During the PSRC's Transportation Policy Board (TPB) meeting this morning, the city of Seattle expressed opposition to the Transportation 2040 plan and asked for an extra year to work out their issues. The prepared statement was read by a city representative and signed by Mayor Greg Nickels and all nine councilmembers.
Despite Seattle's protest, the TPB voted to move the preferred alternative forward and directed staff to prepare an EIS.
Another interesting factoid (and probably Seattle's reason for opposition) is the preferred Transportation 2040 alternative does not achieve the state's targets for reducing emissions or reducing how much people drive, even with PSRC's assumption of more than 160 miles of light rail.
This finding is similar to the conclusions of a new TRB study called Driving and the Built Environment, The Effect of Compact Development on Motorized Travel, Energy Use and CO2 Emissions.

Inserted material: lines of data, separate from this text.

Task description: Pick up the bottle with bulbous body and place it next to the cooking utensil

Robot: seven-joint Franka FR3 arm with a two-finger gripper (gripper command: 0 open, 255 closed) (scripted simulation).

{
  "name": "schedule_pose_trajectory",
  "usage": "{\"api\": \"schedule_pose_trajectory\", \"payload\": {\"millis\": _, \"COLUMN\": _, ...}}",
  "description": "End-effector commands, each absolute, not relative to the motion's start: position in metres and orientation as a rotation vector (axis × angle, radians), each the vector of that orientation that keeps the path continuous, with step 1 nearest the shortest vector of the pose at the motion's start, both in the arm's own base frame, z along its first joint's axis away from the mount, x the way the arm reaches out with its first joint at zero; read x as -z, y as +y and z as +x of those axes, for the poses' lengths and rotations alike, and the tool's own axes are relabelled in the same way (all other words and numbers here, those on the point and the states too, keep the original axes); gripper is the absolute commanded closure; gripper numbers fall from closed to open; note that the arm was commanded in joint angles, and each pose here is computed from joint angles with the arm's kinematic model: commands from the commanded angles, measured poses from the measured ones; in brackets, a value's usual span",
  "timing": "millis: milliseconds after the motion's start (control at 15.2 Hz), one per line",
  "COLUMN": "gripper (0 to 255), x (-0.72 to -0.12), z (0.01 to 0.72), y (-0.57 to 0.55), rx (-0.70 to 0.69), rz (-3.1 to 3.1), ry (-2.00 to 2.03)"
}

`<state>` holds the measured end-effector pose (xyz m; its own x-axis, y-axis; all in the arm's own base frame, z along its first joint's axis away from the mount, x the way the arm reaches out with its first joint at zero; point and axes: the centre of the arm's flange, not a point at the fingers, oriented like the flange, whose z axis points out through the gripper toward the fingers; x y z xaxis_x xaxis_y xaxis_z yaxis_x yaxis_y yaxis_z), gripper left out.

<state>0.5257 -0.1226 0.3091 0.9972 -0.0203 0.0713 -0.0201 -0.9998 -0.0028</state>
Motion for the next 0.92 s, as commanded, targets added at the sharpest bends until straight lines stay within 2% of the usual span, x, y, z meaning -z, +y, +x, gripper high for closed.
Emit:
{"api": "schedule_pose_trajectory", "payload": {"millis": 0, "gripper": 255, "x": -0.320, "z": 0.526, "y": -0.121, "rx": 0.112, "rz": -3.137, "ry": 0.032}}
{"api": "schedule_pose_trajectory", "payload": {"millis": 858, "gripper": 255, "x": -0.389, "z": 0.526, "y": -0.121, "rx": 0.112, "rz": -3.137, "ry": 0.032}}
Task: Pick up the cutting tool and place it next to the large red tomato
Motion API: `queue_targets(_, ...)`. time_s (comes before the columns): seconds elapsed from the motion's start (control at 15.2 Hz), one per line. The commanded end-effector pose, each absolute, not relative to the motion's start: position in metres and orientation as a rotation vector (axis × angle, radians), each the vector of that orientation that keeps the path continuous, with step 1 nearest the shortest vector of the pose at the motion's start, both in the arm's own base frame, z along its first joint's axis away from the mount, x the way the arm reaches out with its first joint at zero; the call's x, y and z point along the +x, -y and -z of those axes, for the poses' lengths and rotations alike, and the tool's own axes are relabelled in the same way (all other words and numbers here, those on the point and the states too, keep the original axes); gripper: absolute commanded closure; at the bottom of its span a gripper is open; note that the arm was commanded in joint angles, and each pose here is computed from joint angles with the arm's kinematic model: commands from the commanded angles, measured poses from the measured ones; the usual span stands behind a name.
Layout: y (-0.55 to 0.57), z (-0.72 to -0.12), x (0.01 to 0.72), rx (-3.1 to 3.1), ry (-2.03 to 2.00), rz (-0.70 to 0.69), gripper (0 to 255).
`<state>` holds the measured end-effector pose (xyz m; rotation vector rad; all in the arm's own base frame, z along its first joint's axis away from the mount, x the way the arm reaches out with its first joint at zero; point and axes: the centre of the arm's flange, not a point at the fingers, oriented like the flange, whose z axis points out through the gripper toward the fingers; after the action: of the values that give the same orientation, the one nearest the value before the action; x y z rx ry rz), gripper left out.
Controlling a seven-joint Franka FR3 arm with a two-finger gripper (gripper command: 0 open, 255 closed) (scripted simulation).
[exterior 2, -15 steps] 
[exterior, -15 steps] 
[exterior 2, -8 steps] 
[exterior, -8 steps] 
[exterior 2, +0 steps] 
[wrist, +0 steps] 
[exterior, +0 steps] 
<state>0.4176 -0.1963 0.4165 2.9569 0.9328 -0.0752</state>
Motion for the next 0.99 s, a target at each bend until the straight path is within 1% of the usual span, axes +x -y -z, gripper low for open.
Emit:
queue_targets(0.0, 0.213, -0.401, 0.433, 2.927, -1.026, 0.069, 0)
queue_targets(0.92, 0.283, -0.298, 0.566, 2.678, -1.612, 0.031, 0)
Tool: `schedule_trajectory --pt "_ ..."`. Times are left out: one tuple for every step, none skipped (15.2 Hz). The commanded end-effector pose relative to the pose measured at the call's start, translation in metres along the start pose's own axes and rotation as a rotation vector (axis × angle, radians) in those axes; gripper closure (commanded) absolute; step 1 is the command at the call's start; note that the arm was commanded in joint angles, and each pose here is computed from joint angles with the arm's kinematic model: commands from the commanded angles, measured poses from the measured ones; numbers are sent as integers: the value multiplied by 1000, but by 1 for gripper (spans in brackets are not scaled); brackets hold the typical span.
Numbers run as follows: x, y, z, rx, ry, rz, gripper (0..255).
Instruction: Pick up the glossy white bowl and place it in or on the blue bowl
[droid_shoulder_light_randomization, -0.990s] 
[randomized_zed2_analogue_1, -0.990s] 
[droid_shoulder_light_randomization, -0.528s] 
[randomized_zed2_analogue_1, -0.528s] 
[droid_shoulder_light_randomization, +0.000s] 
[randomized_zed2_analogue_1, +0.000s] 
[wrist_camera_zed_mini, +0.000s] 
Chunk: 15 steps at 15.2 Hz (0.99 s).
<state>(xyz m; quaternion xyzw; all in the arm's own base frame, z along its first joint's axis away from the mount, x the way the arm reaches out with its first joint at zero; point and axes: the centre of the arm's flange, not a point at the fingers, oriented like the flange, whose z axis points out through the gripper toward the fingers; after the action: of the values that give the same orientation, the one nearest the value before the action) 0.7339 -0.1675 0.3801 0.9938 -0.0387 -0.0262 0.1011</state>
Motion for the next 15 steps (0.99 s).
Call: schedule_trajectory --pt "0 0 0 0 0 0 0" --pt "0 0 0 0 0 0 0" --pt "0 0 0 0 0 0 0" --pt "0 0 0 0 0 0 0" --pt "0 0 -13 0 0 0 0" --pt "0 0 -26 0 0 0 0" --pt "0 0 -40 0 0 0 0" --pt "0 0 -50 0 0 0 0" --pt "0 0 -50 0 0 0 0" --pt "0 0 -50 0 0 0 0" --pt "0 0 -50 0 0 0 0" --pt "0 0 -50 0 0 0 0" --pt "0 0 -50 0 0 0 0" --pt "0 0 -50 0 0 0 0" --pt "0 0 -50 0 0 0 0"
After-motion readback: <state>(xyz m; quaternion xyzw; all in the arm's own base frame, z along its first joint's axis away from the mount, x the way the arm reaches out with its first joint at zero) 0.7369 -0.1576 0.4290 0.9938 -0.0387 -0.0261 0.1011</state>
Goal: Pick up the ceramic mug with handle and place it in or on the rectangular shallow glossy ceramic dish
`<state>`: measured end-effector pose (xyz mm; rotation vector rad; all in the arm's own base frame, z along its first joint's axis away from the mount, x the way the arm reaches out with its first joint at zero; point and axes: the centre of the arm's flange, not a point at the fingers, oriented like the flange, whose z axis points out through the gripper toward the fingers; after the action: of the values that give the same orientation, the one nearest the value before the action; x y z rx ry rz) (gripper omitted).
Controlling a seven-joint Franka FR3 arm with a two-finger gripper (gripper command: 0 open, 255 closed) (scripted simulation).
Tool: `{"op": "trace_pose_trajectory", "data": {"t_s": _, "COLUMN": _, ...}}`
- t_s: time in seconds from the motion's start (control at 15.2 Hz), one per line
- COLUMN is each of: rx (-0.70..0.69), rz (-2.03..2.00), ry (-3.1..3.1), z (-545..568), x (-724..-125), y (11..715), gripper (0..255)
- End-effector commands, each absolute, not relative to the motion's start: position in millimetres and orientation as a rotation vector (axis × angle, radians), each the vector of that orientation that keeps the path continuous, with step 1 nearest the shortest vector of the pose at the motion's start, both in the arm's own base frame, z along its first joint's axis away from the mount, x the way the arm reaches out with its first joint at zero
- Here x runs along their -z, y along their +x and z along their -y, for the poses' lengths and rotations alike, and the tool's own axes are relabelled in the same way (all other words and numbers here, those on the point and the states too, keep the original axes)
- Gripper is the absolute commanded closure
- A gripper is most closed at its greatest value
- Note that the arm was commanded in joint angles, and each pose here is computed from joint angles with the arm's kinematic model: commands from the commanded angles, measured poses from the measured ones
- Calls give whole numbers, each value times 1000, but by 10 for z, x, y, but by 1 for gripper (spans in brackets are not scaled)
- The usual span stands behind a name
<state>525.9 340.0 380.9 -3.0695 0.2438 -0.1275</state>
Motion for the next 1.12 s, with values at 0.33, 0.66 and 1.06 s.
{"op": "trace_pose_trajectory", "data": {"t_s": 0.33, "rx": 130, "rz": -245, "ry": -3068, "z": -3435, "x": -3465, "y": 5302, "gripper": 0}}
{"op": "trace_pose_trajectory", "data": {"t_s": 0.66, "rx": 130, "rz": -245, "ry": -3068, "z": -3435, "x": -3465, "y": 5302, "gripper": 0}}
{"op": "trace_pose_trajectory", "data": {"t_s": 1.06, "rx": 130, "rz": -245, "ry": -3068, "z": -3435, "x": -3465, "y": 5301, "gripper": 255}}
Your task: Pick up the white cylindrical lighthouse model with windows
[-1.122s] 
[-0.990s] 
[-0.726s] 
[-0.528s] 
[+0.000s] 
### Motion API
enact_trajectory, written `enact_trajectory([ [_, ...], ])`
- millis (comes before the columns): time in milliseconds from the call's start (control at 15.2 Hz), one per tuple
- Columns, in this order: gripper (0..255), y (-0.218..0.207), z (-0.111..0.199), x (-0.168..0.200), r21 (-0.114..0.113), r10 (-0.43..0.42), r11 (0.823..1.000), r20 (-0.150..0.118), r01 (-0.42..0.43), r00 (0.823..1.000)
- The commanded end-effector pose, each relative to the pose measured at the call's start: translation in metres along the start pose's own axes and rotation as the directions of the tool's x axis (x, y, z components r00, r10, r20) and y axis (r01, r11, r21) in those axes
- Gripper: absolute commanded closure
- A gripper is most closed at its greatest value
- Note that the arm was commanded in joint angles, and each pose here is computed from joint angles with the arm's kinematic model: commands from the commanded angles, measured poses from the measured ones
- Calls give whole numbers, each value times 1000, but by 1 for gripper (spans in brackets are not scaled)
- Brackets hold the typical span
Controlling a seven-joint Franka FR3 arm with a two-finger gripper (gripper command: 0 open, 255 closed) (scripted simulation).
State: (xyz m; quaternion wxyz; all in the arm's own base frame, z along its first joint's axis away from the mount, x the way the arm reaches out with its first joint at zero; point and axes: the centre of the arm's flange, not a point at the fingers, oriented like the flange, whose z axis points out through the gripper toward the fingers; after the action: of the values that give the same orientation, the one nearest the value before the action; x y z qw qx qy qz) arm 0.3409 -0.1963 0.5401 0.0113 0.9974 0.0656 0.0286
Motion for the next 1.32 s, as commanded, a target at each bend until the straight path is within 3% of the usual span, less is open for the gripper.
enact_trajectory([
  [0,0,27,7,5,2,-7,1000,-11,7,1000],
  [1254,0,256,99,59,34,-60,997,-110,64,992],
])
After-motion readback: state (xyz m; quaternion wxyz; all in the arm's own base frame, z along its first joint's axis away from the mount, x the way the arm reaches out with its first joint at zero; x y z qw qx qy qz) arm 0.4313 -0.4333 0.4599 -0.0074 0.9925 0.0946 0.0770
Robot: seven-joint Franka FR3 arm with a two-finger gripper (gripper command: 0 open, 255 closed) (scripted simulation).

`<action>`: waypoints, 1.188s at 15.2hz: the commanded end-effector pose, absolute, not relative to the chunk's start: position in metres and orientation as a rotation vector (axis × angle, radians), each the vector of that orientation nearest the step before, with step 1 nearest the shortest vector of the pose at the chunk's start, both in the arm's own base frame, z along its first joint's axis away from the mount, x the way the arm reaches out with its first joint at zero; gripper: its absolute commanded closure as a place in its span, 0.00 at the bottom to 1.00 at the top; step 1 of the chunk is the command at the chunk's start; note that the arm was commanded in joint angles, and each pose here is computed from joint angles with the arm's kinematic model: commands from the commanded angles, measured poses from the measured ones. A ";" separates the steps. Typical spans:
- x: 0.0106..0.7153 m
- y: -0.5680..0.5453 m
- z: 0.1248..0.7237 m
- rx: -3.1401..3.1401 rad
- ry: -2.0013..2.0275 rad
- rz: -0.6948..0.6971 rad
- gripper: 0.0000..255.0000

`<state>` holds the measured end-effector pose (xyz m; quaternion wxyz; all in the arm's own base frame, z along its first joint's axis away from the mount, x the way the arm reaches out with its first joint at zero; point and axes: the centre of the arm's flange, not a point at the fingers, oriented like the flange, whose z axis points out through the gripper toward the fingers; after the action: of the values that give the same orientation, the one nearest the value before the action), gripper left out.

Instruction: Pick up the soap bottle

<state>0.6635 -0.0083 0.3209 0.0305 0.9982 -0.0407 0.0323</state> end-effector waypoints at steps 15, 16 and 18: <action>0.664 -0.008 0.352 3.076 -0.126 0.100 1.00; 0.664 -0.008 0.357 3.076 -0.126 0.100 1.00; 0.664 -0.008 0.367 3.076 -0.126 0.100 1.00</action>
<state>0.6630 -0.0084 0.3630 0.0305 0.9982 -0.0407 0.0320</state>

The authors conclude that densities across an entire metropolitan area would need to double to reduce VMT and CO2 emissions by 1 percent to 11 percent by 2050.
While the direct and indirect costs of doubling a city's density are probably unquantifiable, it's not hard to imagine how expensive and onerous the regulations would have to become to artificially manipulate where people live; and all for only a 1-11 percent reduction over forty years.
Vanpools could reduce VMT by between 4 percent to 9 percent for very little costs and with no social engineering, no loss of mobility and without forcing compact development.